These are strange and trying times. Life has changed in many ways and thoughtful people are wondering what the new normal may be like. I am acclimating myself to the vicissitudes of working in an isolated manner. I can still see the people I interact with, but they are two dimensional often pixelated versions and after a while of staring at screens my eyes grow weary. Let me make it very clear I do not like this new approach for a host of reasons including concerns about security, privacy and feelings of disconnectedness, eye strain, even anxiety that comes from engaging via screens. There are also legitimate concerns that working online dilutes the quality of service delivery, particularly in health and mental health care. It is true that tele-contact allows us to see physical reactions and some emotions so that we see and not just hear but future fears abound that funding will be significantly reduced because, in the view of those determining reimbursement rates, overhead costs are diminished when you work online.
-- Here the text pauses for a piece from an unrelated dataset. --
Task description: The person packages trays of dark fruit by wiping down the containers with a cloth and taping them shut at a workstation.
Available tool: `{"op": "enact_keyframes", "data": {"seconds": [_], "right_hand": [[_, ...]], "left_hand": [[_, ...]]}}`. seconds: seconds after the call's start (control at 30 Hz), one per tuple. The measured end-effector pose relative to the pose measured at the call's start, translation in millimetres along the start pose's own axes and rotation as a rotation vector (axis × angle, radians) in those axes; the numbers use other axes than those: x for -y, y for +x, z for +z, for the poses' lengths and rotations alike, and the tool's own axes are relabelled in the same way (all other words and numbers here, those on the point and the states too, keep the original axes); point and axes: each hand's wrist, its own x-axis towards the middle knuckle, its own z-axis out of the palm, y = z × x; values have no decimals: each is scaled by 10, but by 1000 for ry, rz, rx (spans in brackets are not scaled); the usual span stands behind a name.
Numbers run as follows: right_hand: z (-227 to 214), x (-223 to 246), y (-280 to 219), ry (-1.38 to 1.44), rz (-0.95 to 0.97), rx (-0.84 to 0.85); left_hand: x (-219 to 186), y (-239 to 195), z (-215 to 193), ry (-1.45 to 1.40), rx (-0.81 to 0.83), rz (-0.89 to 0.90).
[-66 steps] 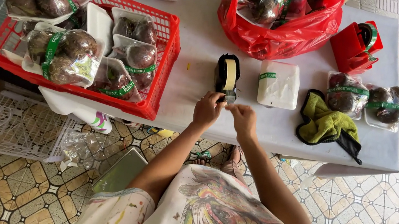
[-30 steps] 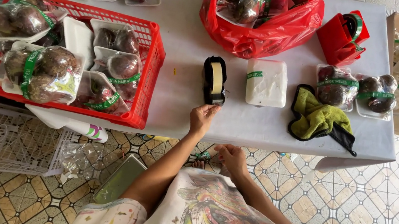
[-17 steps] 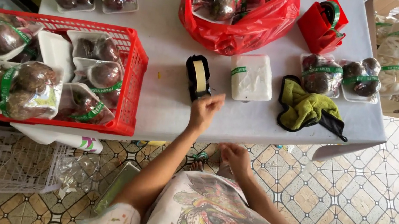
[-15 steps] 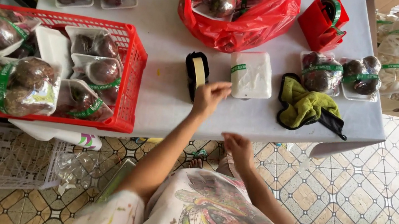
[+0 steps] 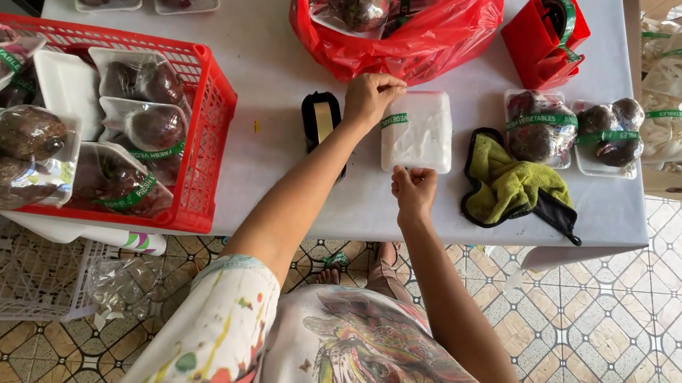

I have observed some interesting phenomena over the last two months. While admittedly anecdotal, some have already made their way into research reports. They fall into three categories, social, emotional and educational.
I have a personal peeve. Please stop calling our behavior Social Distancing. It adds to the sense of isolation that we feel. We are distancing but that is mostly physical. Unless someone is an avowed hermit, we all need social contact. We have found this vicarious substitute for social contact and on some level it does work. Unfortunately, you cannot physically hug and kiss children, grandchildren, parents and friends via zoom. We can emoji that, but humans need physical touch. I don’t know how long it will take to adjust to the limited hugs or how long it will take to recover from missing them.
We can also have “dinner with friends” via social media but there is something distant and lacking when we are not at the same table. Zoom parties are a fair substitute but I hear from many that have attended such events that they miss being physically present.
There are reports that many are experiencing a variety of emotional and psychological reactions to the pandemic. Some of us have gone into a version of Imposter Syndrome mode. The joke among professionals in a variety of fields from health care to the media is that you only wear a shirt or sweater on top but no need for pants. We are playing a role that allows us to not be as professional as we would otherwise be. And while that may help some to diminish the sense of anxiety, it does not work for others. I have seen a significant spike in anxiety, depressive and adjustment disorders either triggered or exacerbated by the pandemic. A shocking recent news item conveyed the horrible suicide of a top emergency room doctor who had been infected with Covid19. This is tragic. She, however, may not be unique. I have seen many colleagues in health care succumbing to the overwhelming suffering and death and limited resources resulting from the Corona virus. I have not heard of anyone else committing suicide, but I have spoken with too many experiencing a sense of pain so overwhelming that they express no hope. I have also spoken with far too many young people experiencing intra-family abuse, emotional. physical and sexual.
And then there is education or distance learning or more accurately being a teacher/parent full time while working full time. Over the last two weeks I spoke with about 20 parents regarding how their children are adapting, well actually, not adapting to online learning. These are parents of grade school, junior high and high school children. I have also spoken with several teachers. Everyone is expressing frustration. There was no time to prepare curricula for the change and no way to help students adapt to sitting in front of a screen for hours instead of in a classroom next to friends and peers. Students are distracted, they play, sing or just shut down instead of listening to their teachers. This is also apparently true for some university level students. A university professor I have contact with wrote “the students in my university classes are almost all choosing to access the content “later” rather than attend live – they tell me that they find it too difficult to find that 50 minutes to sit and listen to class and focus on the video lecture and discussion in one sitting and prefer to access the material later when I assume they can take it in small chunks and probably multi-task while watching lecture videos”
It is no wonder that many school districts are dropping grades for this last semester of this year, while others are ending classes early and still others are considering opening classrooms in the summer to compensate for this valuable loss of educational involvement.
While adjusting seems difficult and troubling I believe in the human spirit, and I do believe that at some point soon there will be a recovery which we can all adapt to rapidly. If you are feeling down, blue or just plain negative please reach out. You can get help to find your internal resilience. There are people out there who will help.